To sum up, we found that the overall classification accuracy was the best when the RF model was used in the S5 scheme, and the land cover types of Qihe County were extracted as shown in Figure 5. The planting area of maize was estimated with the class statistical tool in ENVI, which was 774.18 km2. According to agricultural statistics, the maize planting area in Qihe County in 2018 was 757.73 km2, which falls within a 2.17% error from our calculated value. As shown in Figure 6, the maize plantation area was the largest, accounting for 54.87% in Qihe County in 2018. These results indicate that maize is a primary food crop in Qihe County; this facilitates a notably high quantity of maize straw being produced in the region, which exhibits great potential for recycling and utilization.

3.4. Spatial Distribution of Maize Straw

Averaging the field survey data in Table 7, the density of maize straw was calculated. According to Equation (1), the spatial distribution of maize straw in 2018 (Figure 7) was obtained by multiplying the planting area (each pixel is 16 m × 16 m) with the density of straw. The distribution of maize straw was the widest in southern and northeastern Qihe County, and the average distribution density in the northernmost and southernmost regions was slightly lower. The central and northern areas exhibit the lowest quantities and average densities because these areas are characterized by numerous towns.
The total quantity and average density of maize straw in each township were further evaluated, as shown in Figure 8. Although the straw quantities of Liuqiao and An’tou were 47.12 kt and 39.07 kt, respectively, because of the small area of cultivated land, the average maize straw density was 543.46 t/km2 and 525.58 t/km2, respectively, so these two towns were very suitable for maize straw recycling and utilization. Larger townships in the central and southern regions, including Pandian, Renliji, Jiaomiao, and Huguantun, had relatively large maize straw yields and relatively high average density, so the potential for the utilization of maize straw resources was also notable.

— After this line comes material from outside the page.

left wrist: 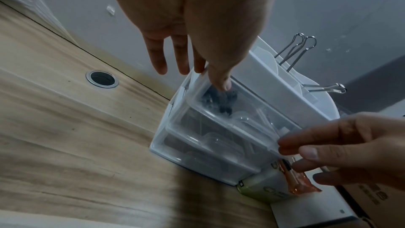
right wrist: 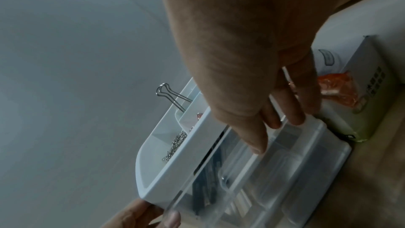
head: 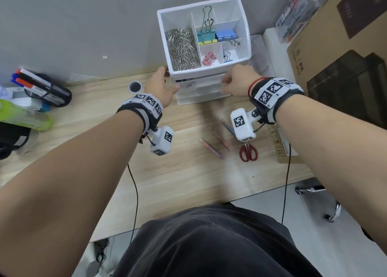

In northern towns such as Dahuang, Yizhangtun, Biaobaisi, and Huadian and the southern towns such as Zhaoguan and Maji, the total theoretical maize straw quantity was 25–32 kt, with the average density of straw being 380–470 t/km2, which indicates that these towns were also suitable for maize straw recycling and utilization. Yancheng had a small proportion of cultivated land and the lowest average density and yield of maize straw. Due to the development of towns and secondary industries, the average density of maize straw in Zhu’A and Yanbei was also low, indicating that the utilization potential of straw resources is relatively lesser.

4. Conclusions

The results of this study show that it is feasible to use SVM and RF models to estimate the yield and spatial distribution of maize straw by combining GF6/WFV, field survey data, and agricultural census. The land cover types in Qihe County were more accurately identified by the RF model, which consequently improved the estimation accuracy of the yield and spatial distribution of the maize straw. The main conclusions are as follows:
  • Both SVM and RF models can effectively identify and aid in the classification of land cover types in the research area. The RF model exhibits improved classification accuracy compared to that of SVM when the newly added band of GF-6 WFV was used;
  • The addition of two red-edge bands increased the separability of land cover types with large differences in red-side spectral characteristics and generally significantly improved the overall classification accuracy and reduced the misclassification and omission of crops. Red-edge 1 can improve the recognition accuracy of land cover types more than Red-edge 2 in Qihe County. In this study, the classification accuracy and KC of the RF model increased from 85.57% and 0.82 to 93.15% and 0.91, respectively, after adding two red-edge bands;
  • The response of purple and yellow bands to non-vegetation was more obvious than that to vegetation, which increased the classification accuracy of non-vegetation and slightly reduced the “salt-and-pepper noise” in the classification results. However, the effects of the two bands on the classification accuracy of vegetation and the total classification accuracy were not obvious;
  • The theoretical total quantity of maize straw in Qihe County was 586.08 kt in 2018, which reflected only a 2.42% error from the statistical result. Maize straw in Qihe County was planted, excluding in central and northern urban areas. Among them, the southern and northeastern regions exhibited the widest distribution areas and highest average densities, followed by the northernmost and southernmost regions. The central and northern urban areas exhibited the lowest average distribution densities.

5. Future Work

The research method of this study still exhibits some limitations that should be addressed. After inspection, it was found that the misjudged pixels were primarily those located at the junctions of various land cover types. Many mixed pixels that were difficult to distinguish, even by visual interpretation, were formed in the image because of the superimposed spectral characteristics of different land cover types at the junctions [38]. Concurrently, the spatial resolution of the remote sensing image also limited the accuracy of extraction to a large extent [39]. Therefore, the focus of further research is to fuse higher resolution spatial information, and a discriminant model based on spatial relationship knowledge and mixed pixel decomposition will also be considered to improve extraction accuracy.

Author Contributions

The manuscript was written through the contributions of all authors. Conceptualization, Y.Z. and R.D.; Data curation, H.M.; Formal analysis, H.M. and H.L.; Funding acquisition, Y.Z.; Investigation, H.L.; Methodology, H.M.; Supervision, R.D.; Writing—original draft, H.M.; Writing—review and editing, H.L. and Y.Z. All authors have read and agreed to the published version of the manuscript.

Funding

This study was supported by the National Natural Science Foundation of China (Grant No. U20A2086; 51806242), the Special Project on Innovation Methodology, Ministry of Science and Technology of China (No. 2020IM020900); and the Yantai Educational-Local Synthetic Development Project (Grant No. 2019XDRHXMXK25 and No. 2019XDRHXMQT36).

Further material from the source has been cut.